WORK ITEM: Going line by line through the records below, count those containing the word "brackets", then give only the count.

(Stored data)
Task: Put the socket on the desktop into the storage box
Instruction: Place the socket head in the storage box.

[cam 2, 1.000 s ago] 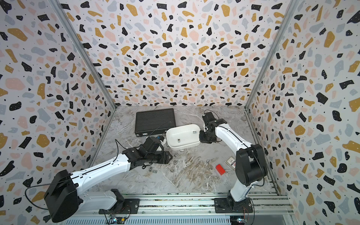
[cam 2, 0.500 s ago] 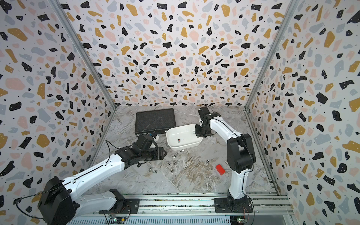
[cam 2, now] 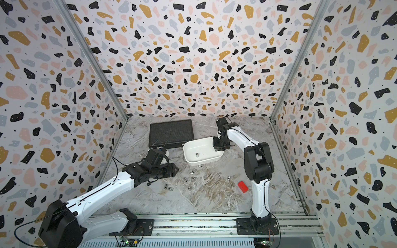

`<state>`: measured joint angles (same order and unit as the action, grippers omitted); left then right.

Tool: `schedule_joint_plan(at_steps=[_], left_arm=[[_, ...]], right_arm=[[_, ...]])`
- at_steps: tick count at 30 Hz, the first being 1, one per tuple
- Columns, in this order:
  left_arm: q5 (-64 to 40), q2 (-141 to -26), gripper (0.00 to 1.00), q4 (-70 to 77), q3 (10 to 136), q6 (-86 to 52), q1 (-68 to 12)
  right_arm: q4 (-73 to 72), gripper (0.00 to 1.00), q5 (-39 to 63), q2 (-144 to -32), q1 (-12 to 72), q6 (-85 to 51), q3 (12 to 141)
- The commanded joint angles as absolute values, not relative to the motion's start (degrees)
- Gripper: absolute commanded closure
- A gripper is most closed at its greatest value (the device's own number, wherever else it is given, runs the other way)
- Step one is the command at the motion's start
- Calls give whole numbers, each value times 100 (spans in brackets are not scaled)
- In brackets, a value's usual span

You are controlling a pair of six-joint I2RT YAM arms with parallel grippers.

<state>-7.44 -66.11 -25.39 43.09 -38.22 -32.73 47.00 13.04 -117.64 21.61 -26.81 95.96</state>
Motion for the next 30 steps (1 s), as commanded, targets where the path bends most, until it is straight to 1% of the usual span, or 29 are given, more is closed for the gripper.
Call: schedule_joint_plan(at_steps=[1, 6, 10, 11, 22, 30], left_arm=[[-747, -6495, 35, -2531, 4245, -3860, -3218], [-745, -6495, 35, -2523, 4222, -3891, -3192], [-750, -6512, 35, -2519, 4212, -3901, -3194], [-747, -6510, 35, -2521, 4214, -3900, -3182], [-764, -6529, 35, -2500, 4201, -3895, -3164], [-808, -6554, 35, -2502, 4204, -3860, -3146]], right_arm=[[4891, 83, 1354, -11754, 2188, -2700, 9826], [4890, 81, 1379, -11821, 2188, -2699, 9853], [4890, 73, 1360, -11819, 2193, -2698, 9857], [4887, 72, 1362, -11814, 2189, -2707, 9853], [4881, 71, 1362, -11625, 2197, -2707, 9776], [4849, 71, 1318, -11232, 2241, -2692, 9543]])
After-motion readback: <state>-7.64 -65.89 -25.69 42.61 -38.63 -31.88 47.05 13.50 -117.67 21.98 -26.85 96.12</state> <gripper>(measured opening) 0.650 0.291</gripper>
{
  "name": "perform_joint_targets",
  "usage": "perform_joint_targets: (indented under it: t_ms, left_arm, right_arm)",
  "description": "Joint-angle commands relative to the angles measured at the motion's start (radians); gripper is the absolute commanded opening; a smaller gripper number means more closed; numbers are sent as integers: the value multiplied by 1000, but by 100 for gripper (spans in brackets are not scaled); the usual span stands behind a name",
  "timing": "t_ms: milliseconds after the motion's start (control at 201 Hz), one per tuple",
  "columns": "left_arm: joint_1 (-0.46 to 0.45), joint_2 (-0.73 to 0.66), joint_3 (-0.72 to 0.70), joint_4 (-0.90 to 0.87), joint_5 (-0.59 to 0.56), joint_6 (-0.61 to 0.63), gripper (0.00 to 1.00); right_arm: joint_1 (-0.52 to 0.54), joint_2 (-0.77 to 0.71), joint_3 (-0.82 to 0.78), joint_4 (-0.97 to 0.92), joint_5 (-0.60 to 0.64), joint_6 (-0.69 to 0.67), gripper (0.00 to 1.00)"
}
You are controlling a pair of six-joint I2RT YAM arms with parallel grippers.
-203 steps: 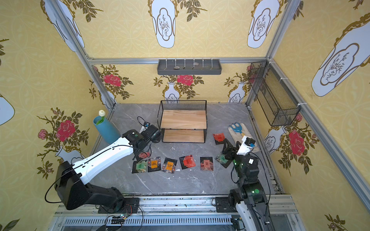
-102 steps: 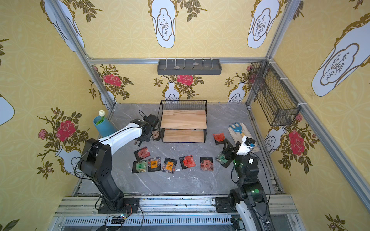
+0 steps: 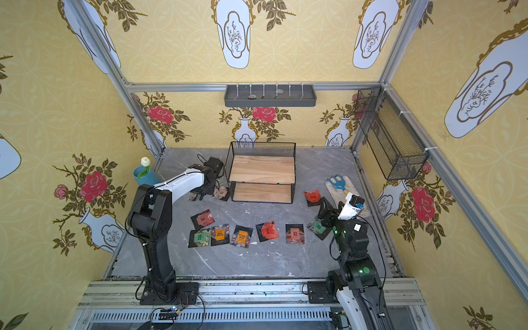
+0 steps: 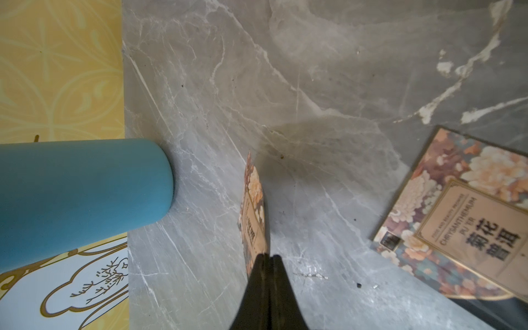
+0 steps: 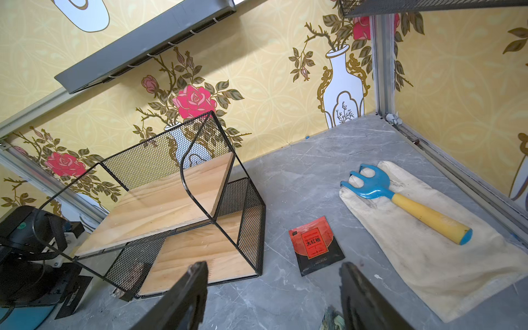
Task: Remove the tea bags from the shelf
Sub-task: Place the tea bag at the center of the board, then reset both arms
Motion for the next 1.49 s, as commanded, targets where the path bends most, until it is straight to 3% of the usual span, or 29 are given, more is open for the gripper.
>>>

RESULT OF THIS TASK: 3